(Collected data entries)
☆ ☆ ☆ ☆ ☆

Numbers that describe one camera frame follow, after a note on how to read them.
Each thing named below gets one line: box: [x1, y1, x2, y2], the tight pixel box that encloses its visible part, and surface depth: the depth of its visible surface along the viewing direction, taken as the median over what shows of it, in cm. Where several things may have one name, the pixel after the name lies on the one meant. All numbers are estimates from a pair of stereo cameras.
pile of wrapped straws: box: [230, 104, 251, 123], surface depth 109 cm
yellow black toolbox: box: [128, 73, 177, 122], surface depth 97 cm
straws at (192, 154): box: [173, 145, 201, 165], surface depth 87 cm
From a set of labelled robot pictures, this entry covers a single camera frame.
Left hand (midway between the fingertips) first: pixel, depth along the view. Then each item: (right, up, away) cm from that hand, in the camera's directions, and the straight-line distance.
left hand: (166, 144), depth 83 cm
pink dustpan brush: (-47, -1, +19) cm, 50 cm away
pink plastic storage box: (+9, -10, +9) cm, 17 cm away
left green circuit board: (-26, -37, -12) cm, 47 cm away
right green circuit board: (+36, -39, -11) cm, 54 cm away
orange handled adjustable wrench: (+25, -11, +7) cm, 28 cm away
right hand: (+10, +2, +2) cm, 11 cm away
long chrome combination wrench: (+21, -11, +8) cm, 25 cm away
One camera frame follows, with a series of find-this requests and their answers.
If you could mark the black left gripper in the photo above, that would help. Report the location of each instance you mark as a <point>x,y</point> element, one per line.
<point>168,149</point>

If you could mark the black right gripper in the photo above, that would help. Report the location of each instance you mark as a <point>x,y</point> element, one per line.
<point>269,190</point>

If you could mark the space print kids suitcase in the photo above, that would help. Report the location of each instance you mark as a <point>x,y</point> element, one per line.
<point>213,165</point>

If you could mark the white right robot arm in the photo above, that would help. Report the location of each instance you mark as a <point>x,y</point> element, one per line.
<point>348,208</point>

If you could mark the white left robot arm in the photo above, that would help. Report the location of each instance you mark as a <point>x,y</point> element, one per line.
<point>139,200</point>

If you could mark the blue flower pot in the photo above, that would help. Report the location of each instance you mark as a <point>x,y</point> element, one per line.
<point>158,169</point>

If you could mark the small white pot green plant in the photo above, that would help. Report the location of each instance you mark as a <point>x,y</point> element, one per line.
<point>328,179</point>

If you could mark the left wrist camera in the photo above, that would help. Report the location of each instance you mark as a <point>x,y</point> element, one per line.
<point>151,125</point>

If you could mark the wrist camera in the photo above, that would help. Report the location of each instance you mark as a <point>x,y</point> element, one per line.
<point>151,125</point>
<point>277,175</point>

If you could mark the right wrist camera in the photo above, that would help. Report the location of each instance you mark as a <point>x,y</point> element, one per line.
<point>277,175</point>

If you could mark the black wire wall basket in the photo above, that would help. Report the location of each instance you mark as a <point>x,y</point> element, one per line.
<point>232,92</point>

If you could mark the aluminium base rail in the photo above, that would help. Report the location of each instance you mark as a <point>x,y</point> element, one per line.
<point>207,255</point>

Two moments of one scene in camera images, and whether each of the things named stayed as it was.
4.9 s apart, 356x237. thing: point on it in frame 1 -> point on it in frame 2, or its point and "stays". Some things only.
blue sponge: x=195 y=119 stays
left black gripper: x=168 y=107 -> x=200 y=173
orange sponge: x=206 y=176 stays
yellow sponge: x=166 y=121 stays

☆ ☆ ☆ ☆ ☆

— TASK GOAL —
From the records above, extract every entry exactly as given.

— EXERCISE RESPONSE —
Numbers that describe one camera frame follow, after a note on how to read them.
Each thing named below gets one line: box: [x1, y1, x2, y2], the tight pixel box that encloses its visible part, and surface depth: the depth of its visible surface along the viewing direction, taken as the median over what shows of it, in cm. Where several things may have one name, the pixel after the name lies on the one meant. All numbers are estimates from a pair of stereo cameras.
pile of wrapped straws: box: [230, 104, 251, 123], surface depth 109 cm
yellow black toolbox: box: [128, 73, 177, 122], surface depth 97 cm
straws at (192, 154): box: [173, 145, 201, 165], surface depth 87 cm
From a set of labelled robot pictures, this entry covers a single camera frame.
Left hand (midway between the fingertips) first: pixel, depth along the view. Then each item: (right, up, away) cm from that hand, in the camera's directions, and the straight-line distance.
left hand: (166, 144), depth 83 cm
pink dustpan brush: (-47, -1, +19) cm, 50 cm away
pink plastic storage box: (+9, -10, +9) cm, 17 cm away
left green circuit board: (-26, -37, -12) cm, 47 cm away
right green circuit board: (+36, -39, -11) cm, 54 cm away
orange handled adjustable wrench: (+25, -11, +7) cm, 28 cm away
right hand: (+10, +2, +2) cm, 11 cm away
long chrome combination wrench: (+21, -11, +8) cm, 25 cm away
One camera frame follows, with a series of find-this requests and their answers.
If you could mark the black left gripper in the photo above, that would help. Report the location of each instance you mark as a <point>x,y</point> element, one per line.
<point>168,149</point>

If you could mark the black right gripper in the photo above, that would help. Report the location of each instance you mark as a <point>x,y</point> element, one per line.
<point>269,190</point>

If you could mark the space print kids suitcase in the photo above, that would help. Report the location of each instance you mark as a <point>x,y</point> element, one per line.
<point>213,165</point>

If you could mark the white right robot arm in the photo above, that would help. Report the location of each instance you mark as a <point>x,y</point> element, one per line.
<point>348,208</point>

If you could mark the white left robot arm in the photo above, that would help. Report the location of each instance you mark as a <point>x,y</point> element, one per line.
<point>139,200</point>

If you could mark the blue flower pot in the photo above, that would help. Report the location of each instance you mark as a <point>x,y</point> element, one per line.
<point>158,169</point>

If you could mark the small white pot green plant in the photo above, that would help. Report the location of each instance you mark as a <point>x,y</point> element, one per line.
<point>328,179</point>

If you could mark the left wrist camera in the photo above, that would help. Report the location of each instance you mark as a <point>x,y</point> element, one per line.
<point>151,125</point>

If you could mark the wrist camera in the photo above, that would help. Report the location of each instance you mark as a <point>x,y</point> element, one per line.
<point>151,125</point>
<point>277,175</point>

If you could mark the right wrist camera in the photo above, that would help. Report the location of each instance you mark as a <point>x,y</point> element, one per line.
<point>277,175</point>

If you could mark the black wire wall basket in the photo above, that would help. Report the location of each instance you mark as a <point>x,y</point> element, one per line.
<point>232,92</point>

If you could mark the aluminium base rail in the photo above, that would help. Report the location of each instance you mark as a <point>x,y</point> element, one per line.
<point>207,255</point>

Two moments of one scene in camera images, and whether each of the things named stayed as it was.
4.9 s apart, 356x237. thing: point on it in frame 1 -> point on it in frame 2, or its point and "stays". Some things only.
blue sponge: x=195 y=119 stays
left black gripper: x=168 y=107 -> x=200 y=173
orange sponge: x=206 y=176 stays
yellow sponge: x=166 y=121 stays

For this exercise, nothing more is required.